Stacie Collins
STACIE COLLINS du pur son country de Nashville … Sa musique est un mélange de rock, country et blues, produit par la légende du rock Dan Baird (The Georgia Satellites / Homemade Sin) .
“Stacie is a bad-ass gritty babe who takes no shit, honed her barstool feminism in road houses and honky-tonks and wails on a mean blues harp »
Stacie Collins hears it every night. Same thing. “Over and over I get, “I’ve never seen a girl do that,’” says Collins, who tends to smile sweetly and just say, “Thank you,” after finishing shows where she and her harmonica howl, moan, rock and roll through hours of high-intensity, table-jumping, rejuvenating, exhilarating, rock & roll music. “Imagine a late-night lock-in jam with Aerosmith, the Stones, and ZZ Top, fronted by the equivalent of Ronnie Van Zant, or maybe even Shania Twain with balls,” is how Classic Rock magazine described this thing that Collins does.
She’s a favorite of Dan Baird, a Chuck ’n’ duck rocker who took the Georgia Satellites to chart-topping heights. She’s a favorite of Warner E. Hodges and Jason Ringenberg of Jason & the Scorchers, who invented country-punk music. Her husband, co-writer, and producer, Al Collins, plays bass these days for the Scorchers, but Scorcher-dom isn’t cause for fandom. Warner and Jason don’t like her ‘cause she’s related. They like her ‘cause she’s badass.
The latest iteration of Collins’ badassery is Roll the Dice, her fifth album and the best-yet showcase for her exuberant, harmonica-drenched, cocktail of rock, blues, and Americana. For this one, Collins brought in her bass-playing husband, guitar slingers Baird and Audley Freed (The Black Crowes, Dixie Chicks, Jakob Dylan), drummer, Brad Pemberton (Ryan Adams, Patty Griffin, Willie Nelson), and other master musicians. “With players like that, the energy comes from the music, and it becomes all about heart,” she says. “You leave your brain somewhere else. I don’t know how to classify this stuff, but people say it’s unique and familiar at the same time.”
Collins was born in Muskogee, Oklahoma, the setting for her hero Merle Haggard’s best-known song. Like Haggard, she was raised in Bakersfield, California, moving there when she was five, in time to soak up that town’s considerable music history. Bakersfield is where Haggard cut his teeth, where Buck Owens developed his signature blend of hyper-twang aggression and down-home harmonies. “When I lived there, Buck was still in town,” Collins says. “My mom worked at a golf course, and he’d come out and play. She said he was really nice. Then Dwight Yoakam came along, singing with Buck about Bakersfield and helping that whole scene out. It was a great place to grow up. I feel like, man, I come by this shit honestly.”

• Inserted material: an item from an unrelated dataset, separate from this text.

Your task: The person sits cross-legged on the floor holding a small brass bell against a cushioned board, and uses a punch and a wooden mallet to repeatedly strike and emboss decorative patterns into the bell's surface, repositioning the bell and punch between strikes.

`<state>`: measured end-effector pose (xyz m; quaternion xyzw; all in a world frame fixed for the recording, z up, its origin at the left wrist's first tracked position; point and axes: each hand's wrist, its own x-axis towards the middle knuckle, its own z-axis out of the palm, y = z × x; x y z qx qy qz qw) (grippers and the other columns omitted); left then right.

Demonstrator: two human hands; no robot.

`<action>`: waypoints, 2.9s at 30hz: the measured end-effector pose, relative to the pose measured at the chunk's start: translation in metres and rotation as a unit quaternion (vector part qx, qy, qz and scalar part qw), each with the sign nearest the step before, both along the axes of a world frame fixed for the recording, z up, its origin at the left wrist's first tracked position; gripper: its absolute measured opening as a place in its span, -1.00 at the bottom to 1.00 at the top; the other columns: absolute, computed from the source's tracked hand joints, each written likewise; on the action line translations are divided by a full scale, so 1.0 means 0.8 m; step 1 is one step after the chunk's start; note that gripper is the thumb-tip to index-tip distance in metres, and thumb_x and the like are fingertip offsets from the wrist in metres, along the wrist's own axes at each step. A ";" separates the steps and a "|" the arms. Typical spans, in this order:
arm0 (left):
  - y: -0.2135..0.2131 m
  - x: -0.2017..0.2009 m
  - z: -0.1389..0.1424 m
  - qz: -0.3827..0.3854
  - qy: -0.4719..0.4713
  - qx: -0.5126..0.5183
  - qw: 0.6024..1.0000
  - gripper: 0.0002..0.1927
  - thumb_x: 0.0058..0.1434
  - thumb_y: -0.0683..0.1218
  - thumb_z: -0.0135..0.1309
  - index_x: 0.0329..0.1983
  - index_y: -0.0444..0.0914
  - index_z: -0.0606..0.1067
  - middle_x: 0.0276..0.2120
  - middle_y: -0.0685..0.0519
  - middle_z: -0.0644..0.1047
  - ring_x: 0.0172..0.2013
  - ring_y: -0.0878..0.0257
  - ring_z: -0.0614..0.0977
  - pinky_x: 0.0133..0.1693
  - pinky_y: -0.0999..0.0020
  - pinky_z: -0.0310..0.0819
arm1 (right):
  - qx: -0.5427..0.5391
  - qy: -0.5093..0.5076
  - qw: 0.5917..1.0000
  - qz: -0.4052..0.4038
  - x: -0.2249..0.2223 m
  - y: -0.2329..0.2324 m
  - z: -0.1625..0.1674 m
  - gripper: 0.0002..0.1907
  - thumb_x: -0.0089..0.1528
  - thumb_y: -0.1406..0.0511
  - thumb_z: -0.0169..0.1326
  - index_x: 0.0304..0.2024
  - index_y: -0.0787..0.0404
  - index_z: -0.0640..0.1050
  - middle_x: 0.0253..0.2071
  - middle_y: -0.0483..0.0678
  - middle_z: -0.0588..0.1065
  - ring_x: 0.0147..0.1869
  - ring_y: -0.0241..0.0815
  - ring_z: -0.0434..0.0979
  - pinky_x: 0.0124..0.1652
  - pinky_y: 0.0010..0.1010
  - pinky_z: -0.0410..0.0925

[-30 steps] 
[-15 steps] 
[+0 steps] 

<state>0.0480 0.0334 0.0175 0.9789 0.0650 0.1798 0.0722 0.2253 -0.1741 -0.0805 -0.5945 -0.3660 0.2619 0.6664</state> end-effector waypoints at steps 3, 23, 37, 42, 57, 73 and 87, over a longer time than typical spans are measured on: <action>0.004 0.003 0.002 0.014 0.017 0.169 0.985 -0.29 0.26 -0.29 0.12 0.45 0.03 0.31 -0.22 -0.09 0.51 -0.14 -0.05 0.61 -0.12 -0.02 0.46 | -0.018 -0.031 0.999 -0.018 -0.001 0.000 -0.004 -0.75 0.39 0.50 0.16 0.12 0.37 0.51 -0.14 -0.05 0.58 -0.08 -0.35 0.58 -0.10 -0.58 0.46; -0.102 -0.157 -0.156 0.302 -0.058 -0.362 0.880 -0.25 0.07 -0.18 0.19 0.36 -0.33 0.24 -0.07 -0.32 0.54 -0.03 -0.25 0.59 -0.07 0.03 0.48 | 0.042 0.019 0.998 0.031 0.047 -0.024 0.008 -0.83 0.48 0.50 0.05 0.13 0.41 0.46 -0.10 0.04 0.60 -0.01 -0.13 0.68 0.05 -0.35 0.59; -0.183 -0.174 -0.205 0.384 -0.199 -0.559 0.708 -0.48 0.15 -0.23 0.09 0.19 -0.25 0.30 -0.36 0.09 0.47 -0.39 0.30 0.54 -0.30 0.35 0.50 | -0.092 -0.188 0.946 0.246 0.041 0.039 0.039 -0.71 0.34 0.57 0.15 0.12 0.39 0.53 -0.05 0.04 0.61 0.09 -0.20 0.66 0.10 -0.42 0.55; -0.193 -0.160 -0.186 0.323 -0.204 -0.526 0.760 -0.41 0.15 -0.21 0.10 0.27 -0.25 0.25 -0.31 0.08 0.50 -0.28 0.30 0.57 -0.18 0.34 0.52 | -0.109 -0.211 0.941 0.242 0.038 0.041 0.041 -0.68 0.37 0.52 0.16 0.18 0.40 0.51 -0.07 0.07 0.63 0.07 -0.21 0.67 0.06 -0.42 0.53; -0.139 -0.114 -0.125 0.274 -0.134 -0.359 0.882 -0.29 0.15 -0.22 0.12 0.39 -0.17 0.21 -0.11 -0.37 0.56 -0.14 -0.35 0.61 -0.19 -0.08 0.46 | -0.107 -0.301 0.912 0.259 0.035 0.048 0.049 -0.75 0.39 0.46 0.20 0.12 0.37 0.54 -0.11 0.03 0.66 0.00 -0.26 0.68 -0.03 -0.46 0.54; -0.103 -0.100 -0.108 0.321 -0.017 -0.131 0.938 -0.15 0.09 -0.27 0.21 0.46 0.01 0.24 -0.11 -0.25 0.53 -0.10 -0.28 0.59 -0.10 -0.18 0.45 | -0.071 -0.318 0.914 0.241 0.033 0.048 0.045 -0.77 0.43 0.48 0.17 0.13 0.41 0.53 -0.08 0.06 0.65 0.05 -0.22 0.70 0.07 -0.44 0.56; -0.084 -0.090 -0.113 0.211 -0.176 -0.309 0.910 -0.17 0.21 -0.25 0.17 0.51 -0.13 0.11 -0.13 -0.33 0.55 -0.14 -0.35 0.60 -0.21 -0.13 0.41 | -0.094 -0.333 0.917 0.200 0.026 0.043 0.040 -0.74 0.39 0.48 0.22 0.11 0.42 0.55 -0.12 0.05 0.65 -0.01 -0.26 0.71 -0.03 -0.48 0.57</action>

She also comes by it unexpectedly. At age 30, she picked up a harmonica, started listening to Sonny Boy Williamson, and began blending Bakersfield-bred bluster with distorted Chicago blues. What emerged was transformative for Collins, and highly entertaining for audiences. Beat-up cowboy hat, blues harp, rock attitude… unique and familiar, at the same time.

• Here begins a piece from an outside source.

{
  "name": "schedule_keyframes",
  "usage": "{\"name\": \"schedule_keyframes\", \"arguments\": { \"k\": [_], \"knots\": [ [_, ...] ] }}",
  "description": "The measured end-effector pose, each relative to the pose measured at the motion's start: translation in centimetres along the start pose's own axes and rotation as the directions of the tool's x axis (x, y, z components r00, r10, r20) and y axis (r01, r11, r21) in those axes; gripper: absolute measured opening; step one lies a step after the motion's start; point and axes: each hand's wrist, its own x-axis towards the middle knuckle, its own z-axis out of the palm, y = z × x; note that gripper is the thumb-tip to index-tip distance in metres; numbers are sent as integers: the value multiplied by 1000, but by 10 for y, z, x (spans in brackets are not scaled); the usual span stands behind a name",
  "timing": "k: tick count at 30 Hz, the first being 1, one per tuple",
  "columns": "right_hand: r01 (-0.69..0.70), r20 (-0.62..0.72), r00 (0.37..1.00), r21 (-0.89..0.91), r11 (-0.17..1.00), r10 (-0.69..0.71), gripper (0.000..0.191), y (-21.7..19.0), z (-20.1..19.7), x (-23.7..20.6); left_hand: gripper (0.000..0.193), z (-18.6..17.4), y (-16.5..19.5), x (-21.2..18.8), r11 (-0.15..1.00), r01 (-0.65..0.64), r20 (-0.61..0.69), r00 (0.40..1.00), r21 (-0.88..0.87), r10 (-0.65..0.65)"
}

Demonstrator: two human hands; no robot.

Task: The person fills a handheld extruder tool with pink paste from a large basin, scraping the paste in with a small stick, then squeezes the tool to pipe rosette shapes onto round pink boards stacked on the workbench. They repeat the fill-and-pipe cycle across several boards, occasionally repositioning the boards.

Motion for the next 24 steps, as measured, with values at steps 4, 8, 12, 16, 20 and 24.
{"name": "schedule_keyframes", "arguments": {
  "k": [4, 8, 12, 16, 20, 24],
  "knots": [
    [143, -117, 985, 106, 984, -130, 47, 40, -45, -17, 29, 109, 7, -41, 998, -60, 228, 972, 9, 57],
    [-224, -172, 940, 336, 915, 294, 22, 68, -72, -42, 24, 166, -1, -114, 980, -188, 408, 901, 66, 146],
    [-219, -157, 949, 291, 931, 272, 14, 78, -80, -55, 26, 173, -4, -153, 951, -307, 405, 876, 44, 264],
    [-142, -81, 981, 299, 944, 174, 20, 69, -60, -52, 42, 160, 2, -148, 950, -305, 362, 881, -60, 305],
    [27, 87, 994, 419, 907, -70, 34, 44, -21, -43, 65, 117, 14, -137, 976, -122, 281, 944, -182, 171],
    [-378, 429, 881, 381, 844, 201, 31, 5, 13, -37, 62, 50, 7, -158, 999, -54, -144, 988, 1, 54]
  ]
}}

Al and Stacie Collins moved to Nashville on Jan. 1, 2001, and she soon came to the attention of Music City’s patron carnie saint of indie music promoters, Billy Block. “I owe Billy Block, because he took my demo to Europe, gave it to promoters, and that allowed me a career overseas,” she says. “For the past six years, I’ve gone there three or four times a year, playing for everyone from little kids to 80-year-olds.”

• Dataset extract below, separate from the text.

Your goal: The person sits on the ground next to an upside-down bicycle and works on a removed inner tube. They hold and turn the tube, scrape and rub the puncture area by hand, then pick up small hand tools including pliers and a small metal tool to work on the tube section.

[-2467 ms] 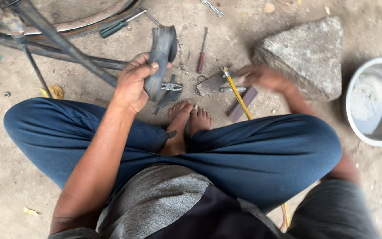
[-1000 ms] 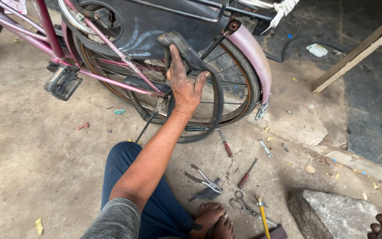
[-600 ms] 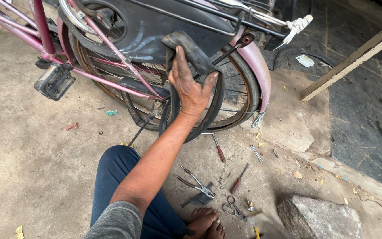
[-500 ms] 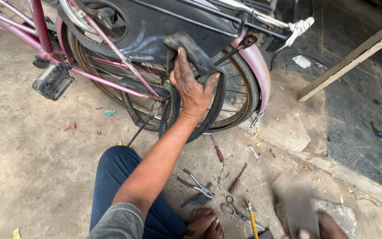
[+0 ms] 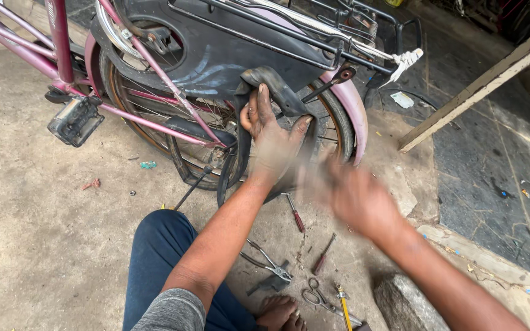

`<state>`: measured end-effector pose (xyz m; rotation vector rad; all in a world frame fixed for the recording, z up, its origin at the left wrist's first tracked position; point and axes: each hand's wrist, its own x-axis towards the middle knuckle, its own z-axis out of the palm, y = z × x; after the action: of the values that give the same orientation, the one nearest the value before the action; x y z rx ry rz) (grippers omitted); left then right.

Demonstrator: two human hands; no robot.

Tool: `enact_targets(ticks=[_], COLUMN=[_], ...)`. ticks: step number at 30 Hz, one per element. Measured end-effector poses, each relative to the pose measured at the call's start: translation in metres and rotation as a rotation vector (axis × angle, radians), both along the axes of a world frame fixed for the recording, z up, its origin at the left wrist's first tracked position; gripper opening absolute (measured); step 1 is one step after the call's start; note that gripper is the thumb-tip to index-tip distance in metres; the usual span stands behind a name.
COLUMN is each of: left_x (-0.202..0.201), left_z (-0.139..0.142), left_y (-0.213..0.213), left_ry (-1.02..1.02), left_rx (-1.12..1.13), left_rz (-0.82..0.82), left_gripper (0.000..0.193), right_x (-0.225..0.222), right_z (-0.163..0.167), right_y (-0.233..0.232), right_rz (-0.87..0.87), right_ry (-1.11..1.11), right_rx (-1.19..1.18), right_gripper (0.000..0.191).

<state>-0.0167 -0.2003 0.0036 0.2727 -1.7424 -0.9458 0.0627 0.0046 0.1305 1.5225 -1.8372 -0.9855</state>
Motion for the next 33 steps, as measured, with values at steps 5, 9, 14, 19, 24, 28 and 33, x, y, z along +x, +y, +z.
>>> enact_targets(ticks=[5, 9, 14, 19, 24, 28, 33], left_x=[-0.015, -0.014, -0.016, -0.017, -0.016, -0.014, -0.017], left_z=[0.009, -0.001, 0.001, 0.003, 0.004, 0.005, 0.004], left_y=[-0.005, -0.001, 0.003, 0.010, 0.010, 0.010, 0.011], left_ry=[0.161, 0.166, 0.250, 0.231, 0.200, 0.238, 0.150], left_rx=[-0.036, -0.023, -0.189, -0.103, -0.031, -0.107, -0.030], left_rz=[0.157, 0.101, 0.235, 0.196, 0.100, 0.174, 0.123], left_gripper=[0.110, 0.111, 0.100, 0.104, 0.112, 0.101, 0.113], right_x=[0.053, 0.033, 0.036, -0.012, -0.051, -0.017, 0.048], right_z=[0.026, 0.037, -0.002, -0.040, -0.064, -0.056, -0.015], right_y=[-0.025, -0.029, 0.000, 0.026, 0.034, 0.034, 0.009], right_rz=[0.337, -0.075, 0.259, 0.128, -0.072, -0.026, 0.581], right_ry=[-0.160, -0.350, -0.458, 0.059, -0.140, -0.078, -0.499], right_rx=[-0.163, -0.189, -0.202, 0.002, -0.129, -0.084, -0.224], right_gripper=[0.061, 0.059, 0.031, 0.025, 0.027, 0.032, 0.036])
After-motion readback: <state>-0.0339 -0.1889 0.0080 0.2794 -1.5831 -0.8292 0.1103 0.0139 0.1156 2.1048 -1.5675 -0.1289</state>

Block is gone now. Cancer. Collins remains, and thrives. On Roll the Dice, she rocks with fury, then spreads out over an expansive roots music terrain. “I don’t know how people are going to perceive it,” she says. But, really, she knows. Every night, same thing, over and over. “I’ve never seen a girl do that.”
And once they do, they want to see it again.